しかし、友人は『惚れたモン負けだ』と私の言葉を笑って取り合わなかった。
そのミヤが突然、自首した。
SNSに残された
「池袋なう。電車賃も無いし自首します」
意味のわからない、そんな暗号のようなメッセージを、ため息まじりに読んで聞かせてくれた友人も、それから程なくして逮捕された。
私はミヤだろうと即座に確信した。
ミヤには食い残しの弁当がを聞いていた私は、これで暫く彼女の顔を見ることは無いだろうと、友人には申し訳ないがホッとして油断していた。
ミヤは2つ目の執行猶予を勝ち取り私の前に程なく現れた。
『誰にもお願いできなくて。一発分挿れてくれたら好きなだけ抱いていいわ』
これまでは特別な苦労もなく、友人が持っていた品を好きなだけ使えていたが、そのルートを自ら断ち切る結果となった彼女にとって、入手ルートもカネも全てを失くしていた。
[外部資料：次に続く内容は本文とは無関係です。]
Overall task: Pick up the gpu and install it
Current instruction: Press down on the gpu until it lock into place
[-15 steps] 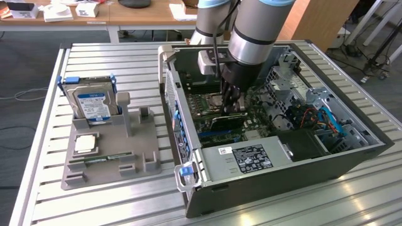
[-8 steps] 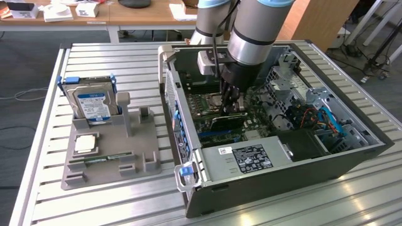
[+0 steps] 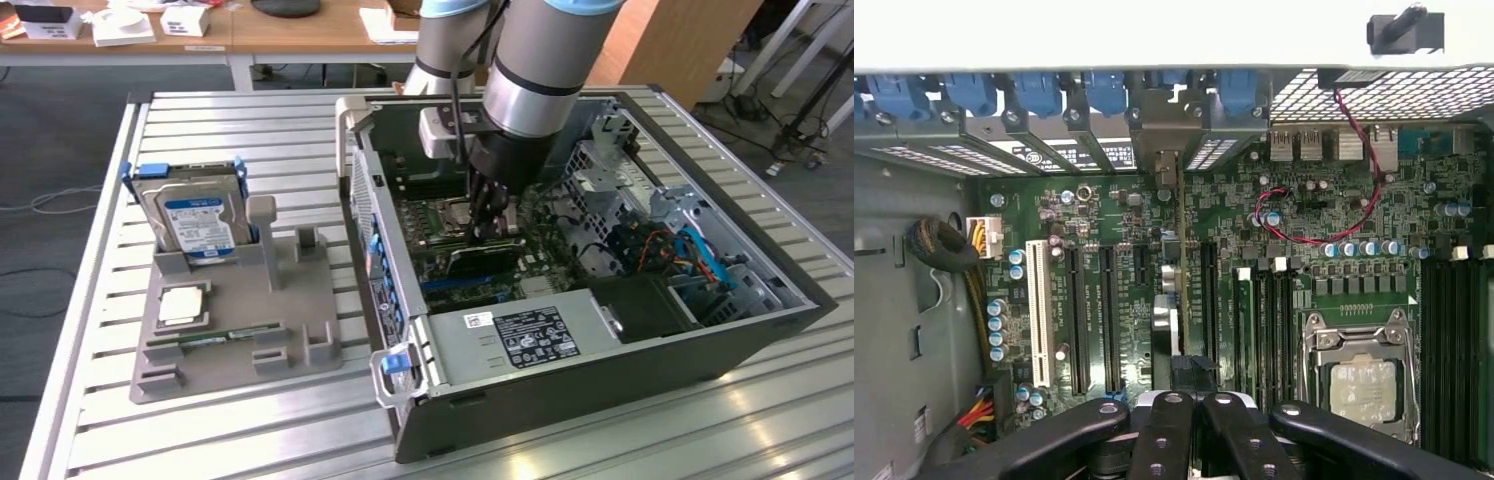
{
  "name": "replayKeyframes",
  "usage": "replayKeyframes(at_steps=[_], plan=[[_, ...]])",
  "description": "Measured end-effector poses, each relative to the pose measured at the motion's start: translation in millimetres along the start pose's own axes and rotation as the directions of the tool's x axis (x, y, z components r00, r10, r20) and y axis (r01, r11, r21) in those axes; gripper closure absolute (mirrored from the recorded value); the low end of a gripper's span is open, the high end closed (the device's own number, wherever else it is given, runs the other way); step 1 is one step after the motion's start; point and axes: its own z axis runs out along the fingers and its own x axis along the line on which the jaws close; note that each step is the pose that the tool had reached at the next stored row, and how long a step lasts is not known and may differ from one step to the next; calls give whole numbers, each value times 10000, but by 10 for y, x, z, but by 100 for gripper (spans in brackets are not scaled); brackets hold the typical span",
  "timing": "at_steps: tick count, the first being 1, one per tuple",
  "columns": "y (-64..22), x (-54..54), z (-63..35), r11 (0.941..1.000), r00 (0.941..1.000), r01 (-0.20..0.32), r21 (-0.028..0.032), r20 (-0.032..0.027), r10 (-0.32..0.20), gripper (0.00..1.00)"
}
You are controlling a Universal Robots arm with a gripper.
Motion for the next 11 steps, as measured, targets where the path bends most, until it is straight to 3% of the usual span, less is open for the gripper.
replayKeyframes(at_steps=[11], plan=[[-1, 4, 68, 10000, 10000, 0, -1, 1, 0, 89]])
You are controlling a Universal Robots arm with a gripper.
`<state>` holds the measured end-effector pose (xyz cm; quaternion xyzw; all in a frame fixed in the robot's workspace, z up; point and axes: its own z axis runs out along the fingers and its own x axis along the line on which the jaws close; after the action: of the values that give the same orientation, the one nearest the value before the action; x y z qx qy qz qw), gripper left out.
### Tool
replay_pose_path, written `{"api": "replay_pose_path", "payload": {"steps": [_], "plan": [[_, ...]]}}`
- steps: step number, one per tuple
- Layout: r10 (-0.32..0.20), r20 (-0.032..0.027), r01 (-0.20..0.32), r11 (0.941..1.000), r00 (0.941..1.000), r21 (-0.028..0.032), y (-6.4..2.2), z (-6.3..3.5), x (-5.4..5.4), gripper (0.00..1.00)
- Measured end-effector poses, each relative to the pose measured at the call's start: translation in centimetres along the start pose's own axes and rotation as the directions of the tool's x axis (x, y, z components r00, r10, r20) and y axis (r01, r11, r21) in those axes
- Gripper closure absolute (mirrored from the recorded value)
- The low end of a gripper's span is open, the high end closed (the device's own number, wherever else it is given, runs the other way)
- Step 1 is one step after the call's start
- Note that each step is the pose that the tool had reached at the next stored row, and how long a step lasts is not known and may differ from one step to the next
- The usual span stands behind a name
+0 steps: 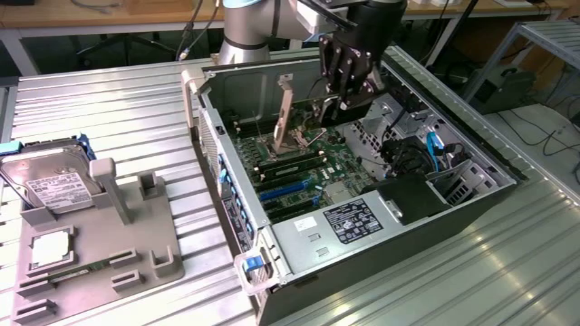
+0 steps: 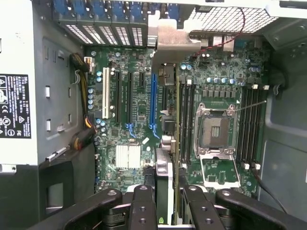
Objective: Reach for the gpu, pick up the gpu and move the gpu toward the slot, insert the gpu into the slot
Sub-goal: 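Insert the gpu into the slot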
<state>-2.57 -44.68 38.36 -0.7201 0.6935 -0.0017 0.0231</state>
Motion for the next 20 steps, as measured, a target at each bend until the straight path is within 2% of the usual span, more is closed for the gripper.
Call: {"api": "replay_pose_path", "payload": {"steps": [3, 8, 12, 16, 20], "plan": [[0.001, 0.0193, -0.001, 1.0000, 0.9998, 0.0008, 0.01, 0.22, 0.0, 0.73], [0.001, 0.0218, -0.001, 1.0000, 0.9998, 0.0010, 0.03, 0.76, 0.0, 0.73], [0.000, 0.0274, 0.000, 1.0000, 0.9996, 0.0013, 0.09, 1.04, 0.0, 0.73], [0.000, 0.0324, 0.000, 1.0000, 0.9995, 0.0017, 0.36, 1.26, 0.0, 0.73], [0.000, 0.0332, 0.000, 1.0000, 0.9994, 0.0026, 0.86, 1.37, 0.0, 0.73]]}}
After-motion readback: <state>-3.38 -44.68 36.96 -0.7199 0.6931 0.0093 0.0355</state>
そこで彼女は、自分の肉体を餌に色仕掛けで入手しようと画策し、誰かれ構わず声を掛けまくっていた。
『これじゃ不憫すぎるよなぁ』
逮捕された友人への同情や、無節操なミヤの動向は連日私のところにも流れ込んでいた。
どうやら私の知人の中には、誰もミヤの相手を引き受けようとする者は居ないように見えた。